STORED DATA
--------------------------------------------------

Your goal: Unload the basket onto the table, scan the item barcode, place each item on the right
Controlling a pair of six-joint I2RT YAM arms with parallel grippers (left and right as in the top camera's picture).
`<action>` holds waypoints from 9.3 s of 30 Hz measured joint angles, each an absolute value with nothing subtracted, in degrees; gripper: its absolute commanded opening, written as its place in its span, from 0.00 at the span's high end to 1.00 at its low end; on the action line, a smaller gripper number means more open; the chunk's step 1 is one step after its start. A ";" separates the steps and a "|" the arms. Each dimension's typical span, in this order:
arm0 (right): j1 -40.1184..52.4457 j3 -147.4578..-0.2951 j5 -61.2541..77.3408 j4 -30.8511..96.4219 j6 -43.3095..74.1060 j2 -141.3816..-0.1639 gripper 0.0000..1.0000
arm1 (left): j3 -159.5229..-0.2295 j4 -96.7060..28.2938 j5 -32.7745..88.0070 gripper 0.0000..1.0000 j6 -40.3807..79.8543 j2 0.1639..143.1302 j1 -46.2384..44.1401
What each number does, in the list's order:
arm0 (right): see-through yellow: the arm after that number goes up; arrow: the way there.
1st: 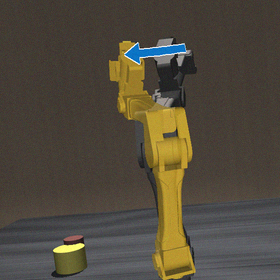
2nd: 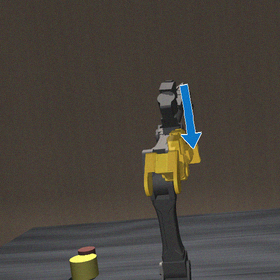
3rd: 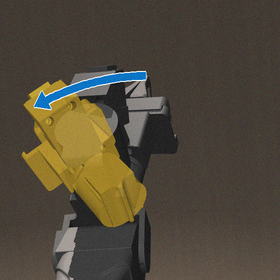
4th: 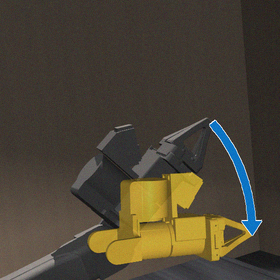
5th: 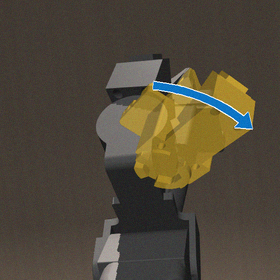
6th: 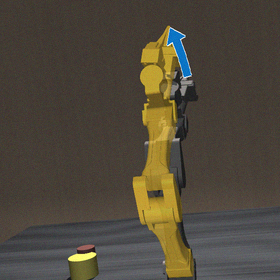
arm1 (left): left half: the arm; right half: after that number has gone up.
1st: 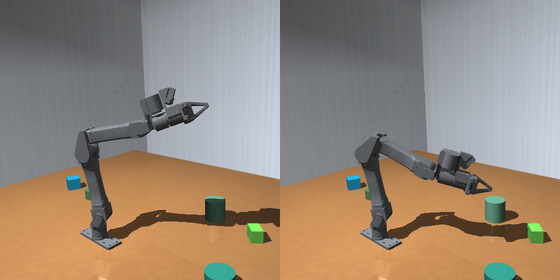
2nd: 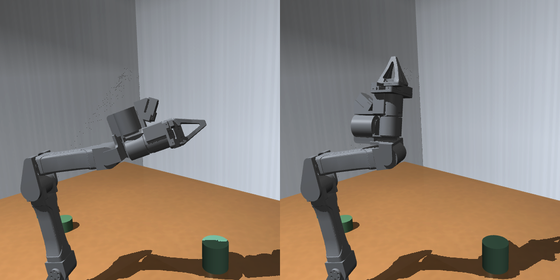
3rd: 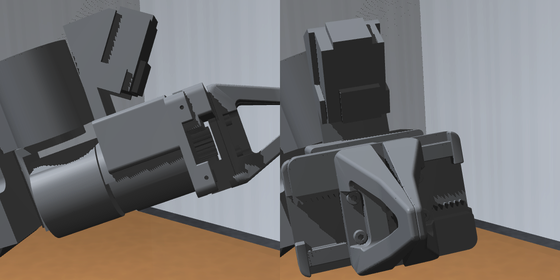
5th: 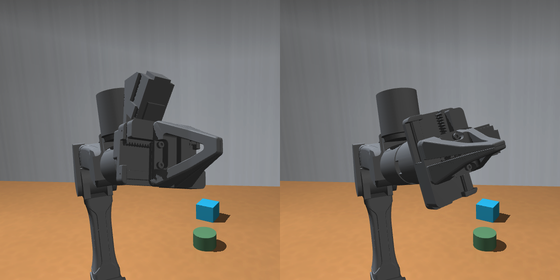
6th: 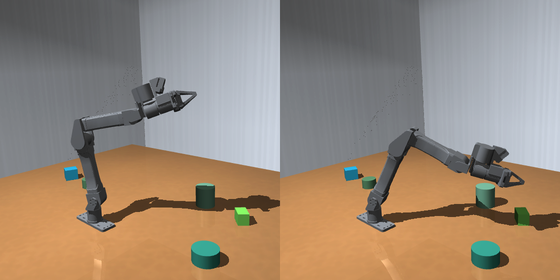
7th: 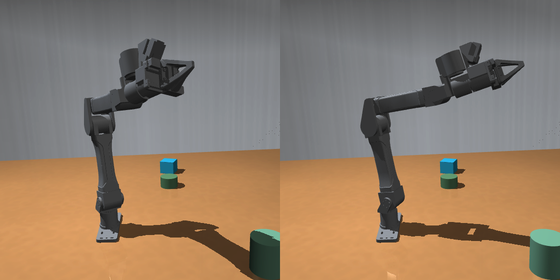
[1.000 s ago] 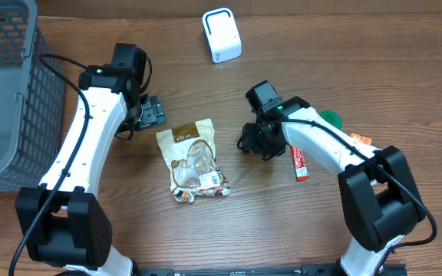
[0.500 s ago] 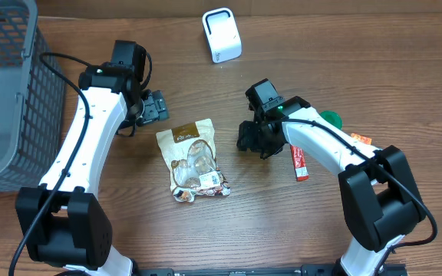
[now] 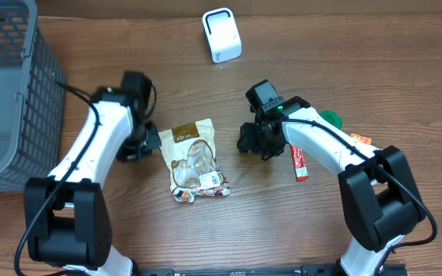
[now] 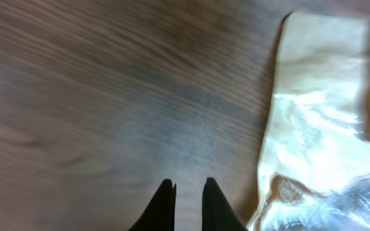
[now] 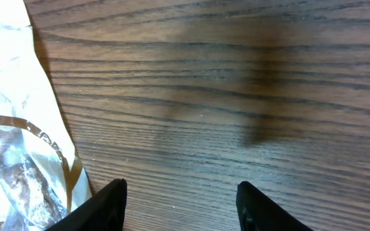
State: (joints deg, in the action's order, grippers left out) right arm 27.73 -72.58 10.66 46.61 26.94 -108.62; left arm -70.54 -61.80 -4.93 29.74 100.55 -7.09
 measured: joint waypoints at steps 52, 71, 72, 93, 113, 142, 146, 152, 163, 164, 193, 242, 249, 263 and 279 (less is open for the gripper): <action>27.46 -72.58 10.11 49.69 26.94 -108.62 0.39 | -67.16 -55.70 -6.31 0.78 28.42 100.42 -19.00; 38.39 -66.98 12.45 48.64 39.40 -108.62 0.79 | -63.88 -41.21 -5.93 0.73 29.43 100.42 -18.65; 39.42 -66.22 12.64 47.81 40.95 -108.62 0.81 | -63.88 -40.93 -5.85 0.73 29.43 100.42 -18.65; 43.81 -68.86 21.91 44.45 41.01 -108.38 0.78 | -68.53 -49.84 1.83 0.51 26.15 100.42 -5.80; 38.57 -72.01 8.10 19.42 29.95 -110.13 0.44 | -71.37 -63.64 -1.13 0.36 25.56 100.42 -3.75; 36.49 -75.83 2.28 49.76 33.85 -109.67 0.28 | -74.76 -65.12 13.63 0.26 19.70 100.42 -3.77; 33.98 -78.52 6.83 51.48 29.43 -109.32 0.26 | -74.19 -65.06 15.94 0.24 18.85 100.42 -4.43; 32.67 -78.65 10.63 52.14 23.66 -108.92 0.23 | -67.57 -56.51 16.97 0.23 19.07 100.42 -6.76; 32.67 -76.86 12.08 49.06 20.49 -108.90 0.23 | -60.62 -47.70 17.72 0.25 21.43 100.42 -8.27; 32.69 -76.62 12.08 49.10 20.47 -108.90 0.23 | -60.42 -47.33 17.72 0.24 21.56 100.42 -8.27; 32.67 -76.38 12.23 49.52 19.94 -108.90 0.04 | -53.87 -35.68 17.54 0.62 25.85 99.55 -12.78; 22.22 -76.38 30.17 54.68 7.88 -108.90 0.00 | -57.84 -34.87 24.95 0.37 18.26 99.55 -10.20; 22.22 -73.23 29.54 49.50 8.45 -108.90 0.00 | -57.87 -32.75 17.34 0.36 21.15 99.55 -14.66; 22.35 -64.66 29.63 34.61 11.40 -108.31 0.00 | -57.98 -29.76 13.85 0.37 24.58 101.67 -15.42; 24.40 -64.05 29.61 33.87 11.97 -107.87 0.00 | -59.24 -27.14 16.12 0.77 23.86 104.90 -16.32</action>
State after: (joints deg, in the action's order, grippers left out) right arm 24.40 -64.05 29.61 33.87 11.97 -107.87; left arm -59.24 -27.14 16.12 23.86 104.90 -16.32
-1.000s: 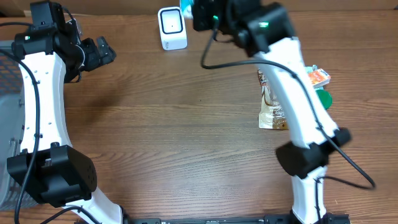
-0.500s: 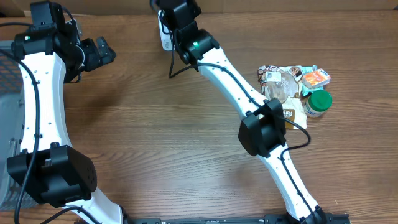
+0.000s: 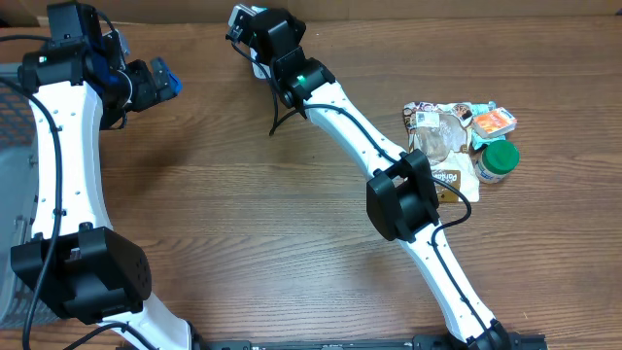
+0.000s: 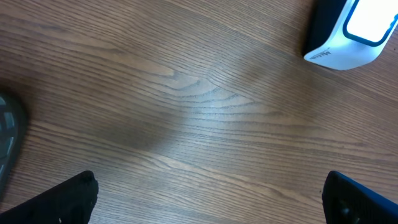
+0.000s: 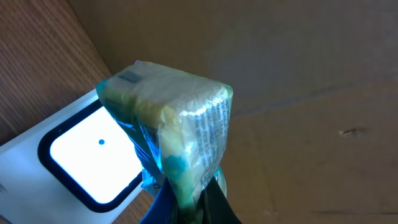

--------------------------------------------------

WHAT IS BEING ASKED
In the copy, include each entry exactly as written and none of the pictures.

REPLY
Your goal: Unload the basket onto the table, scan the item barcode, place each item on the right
Controlling a pair of six-joint I2RT YAM arms with parallel grippers (left and right as in the top camera's picture).
`<action>` holds waypoints from 9.3 s of 30 Hz measured joint angles, each an absolute value with nothing subtracted, in degrees; gripper: its absolute commanded opening, written as its place in its span, from 0.00 at the span's high end to 1.00 at its low end; on the action line, a smaller gripper number means more open; the chunk's step 1 is one step after its start. A ";" separates the steps and a "|" the arms. Each dimension's typical span, in this order:
arm0 (right): j1 -40.1184..52.4457 j3 -147.4578..-0.2951 j5 -61.2541..77.3408 j4 -30.8511..96.4219 j6 -43.3095..74.1060 j2 -141.3816..-0.1639 gripper 0.0000..1.0000
arm1 (left): j3 -159.5229..-0.2295 j4 -96.7060..28.2938 j5 -32.7745..88.0070 gripper 0.0000..1.0000 j6 -40.3807..79.8543 j2 0.1639..143.1302 j1 -46.2384..44.1401
What each number does, in the list's order:
arm0 (right): see-through yellow: the arm after that number goes up; arrow: the way there.
1st: 
2nd: 
3rd: 
4th: 
5th: 
6th: 
arm1 (left): left half: the arm; right half: after that number has gone up.
1st: 
2nd: 
3rd: 
5th: 
6th: 
7th: 
[1.000 s ago] 
[0.500 s ago] 
[now] 
[now] 
[now] 
State: (joints deg, in the action's order, grippers left out) right arm 27.73 -72.58 10.66 46.61 26.94 -108.62; left arm -70.54 -61.80 -4.93 29.74 100.55 -7.09
 measured: joint waypoints at steps 52, 71, 72, 93, 113, 142, 146, 152, 163, 164, 193, 242, 249, 263 and 279 (less is open for the gripper): <action>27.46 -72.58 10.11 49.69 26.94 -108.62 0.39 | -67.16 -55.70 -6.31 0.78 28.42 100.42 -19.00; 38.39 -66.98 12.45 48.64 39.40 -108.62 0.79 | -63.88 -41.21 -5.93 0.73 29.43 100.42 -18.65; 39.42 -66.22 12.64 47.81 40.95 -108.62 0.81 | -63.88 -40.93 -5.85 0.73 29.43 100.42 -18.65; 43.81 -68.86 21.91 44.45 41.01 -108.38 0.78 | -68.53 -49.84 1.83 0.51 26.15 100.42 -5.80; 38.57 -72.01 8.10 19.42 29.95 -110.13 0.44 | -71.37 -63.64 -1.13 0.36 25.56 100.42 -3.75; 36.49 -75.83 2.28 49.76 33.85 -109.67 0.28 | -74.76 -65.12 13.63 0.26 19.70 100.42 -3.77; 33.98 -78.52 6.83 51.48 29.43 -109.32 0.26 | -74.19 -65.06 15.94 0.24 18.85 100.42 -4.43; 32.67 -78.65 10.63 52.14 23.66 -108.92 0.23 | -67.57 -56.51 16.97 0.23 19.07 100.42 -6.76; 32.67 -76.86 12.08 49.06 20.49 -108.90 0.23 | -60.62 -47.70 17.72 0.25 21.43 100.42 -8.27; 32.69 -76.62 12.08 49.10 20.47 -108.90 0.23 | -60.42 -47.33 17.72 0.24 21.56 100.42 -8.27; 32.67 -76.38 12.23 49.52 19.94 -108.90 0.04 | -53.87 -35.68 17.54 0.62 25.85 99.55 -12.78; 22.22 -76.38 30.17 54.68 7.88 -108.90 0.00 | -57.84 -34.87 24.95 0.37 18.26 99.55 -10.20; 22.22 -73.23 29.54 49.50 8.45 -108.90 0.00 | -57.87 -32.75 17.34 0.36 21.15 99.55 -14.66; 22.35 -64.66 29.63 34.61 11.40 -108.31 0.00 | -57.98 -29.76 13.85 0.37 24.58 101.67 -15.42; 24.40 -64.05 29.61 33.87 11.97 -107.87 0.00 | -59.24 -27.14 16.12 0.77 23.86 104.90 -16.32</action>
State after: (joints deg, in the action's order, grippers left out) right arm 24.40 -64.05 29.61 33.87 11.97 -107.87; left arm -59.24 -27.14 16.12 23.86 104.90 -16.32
-1.000s: 
-0.500s: 
+0.000s: 
+0.000s: 
+0.000s: 

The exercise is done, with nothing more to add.